**Work to be completed**: Please, without any pictures, transcribe the lines from the one holding "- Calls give" to the end of the listing, both ends included.
Start of Block
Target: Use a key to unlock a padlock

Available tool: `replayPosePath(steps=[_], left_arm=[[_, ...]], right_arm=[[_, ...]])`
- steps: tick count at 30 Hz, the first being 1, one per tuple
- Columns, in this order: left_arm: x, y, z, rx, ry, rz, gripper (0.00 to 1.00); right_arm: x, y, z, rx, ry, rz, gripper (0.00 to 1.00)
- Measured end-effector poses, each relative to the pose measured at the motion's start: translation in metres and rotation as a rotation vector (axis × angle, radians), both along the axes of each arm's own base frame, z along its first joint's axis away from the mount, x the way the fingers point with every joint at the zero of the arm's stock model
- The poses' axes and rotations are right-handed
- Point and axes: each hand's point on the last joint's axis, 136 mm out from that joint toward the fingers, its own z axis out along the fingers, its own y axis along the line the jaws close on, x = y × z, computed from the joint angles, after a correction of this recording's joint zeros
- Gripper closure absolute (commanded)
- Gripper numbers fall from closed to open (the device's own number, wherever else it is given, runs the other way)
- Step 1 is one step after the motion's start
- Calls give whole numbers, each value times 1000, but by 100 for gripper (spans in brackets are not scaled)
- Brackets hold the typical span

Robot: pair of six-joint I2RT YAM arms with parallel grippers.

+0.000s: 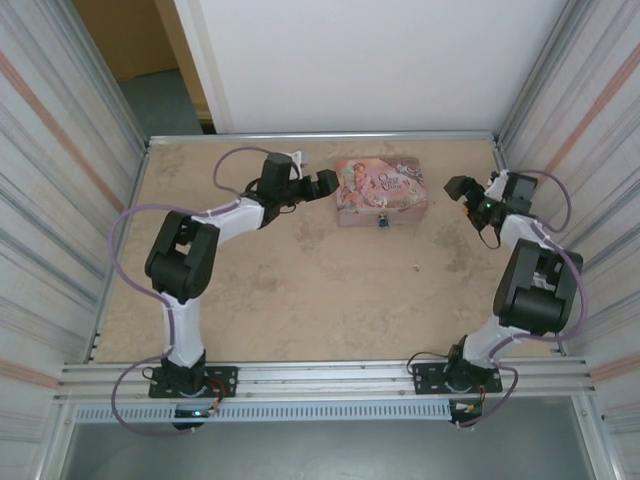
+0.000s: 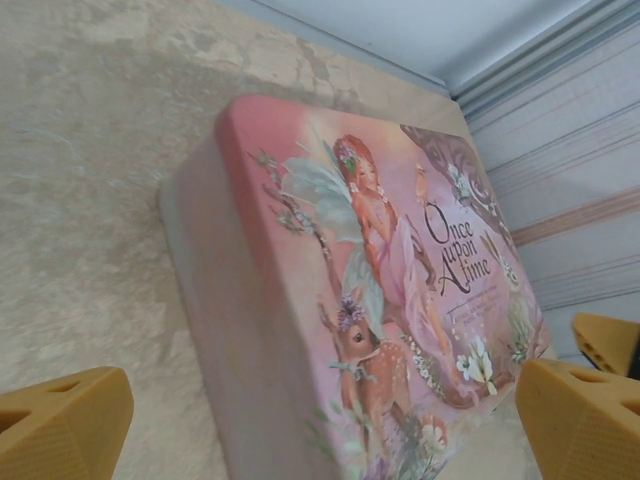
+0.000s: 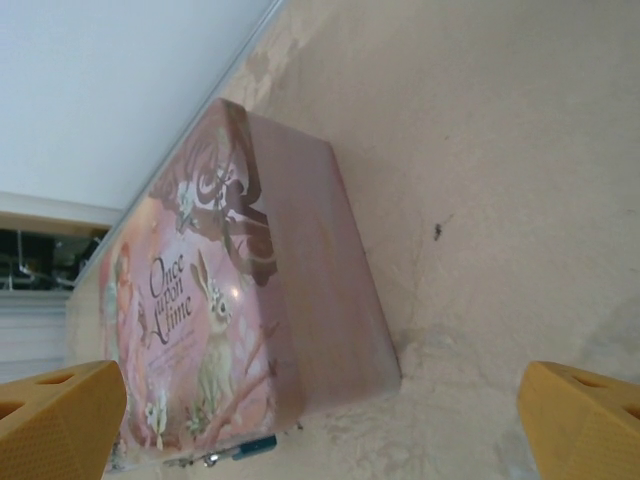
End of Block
**Result**:
- Calls give whole numbers, each value times 1000, but by 100 for gripper (spans in brackets are not scaled)
- Brackets hold the typical span

Robot: pair of six-joint I2RT YAM arms with parallel grippers.

+0.000s: 
+0.000s: 
+0.000s: 

Nothing further remains for this exercise.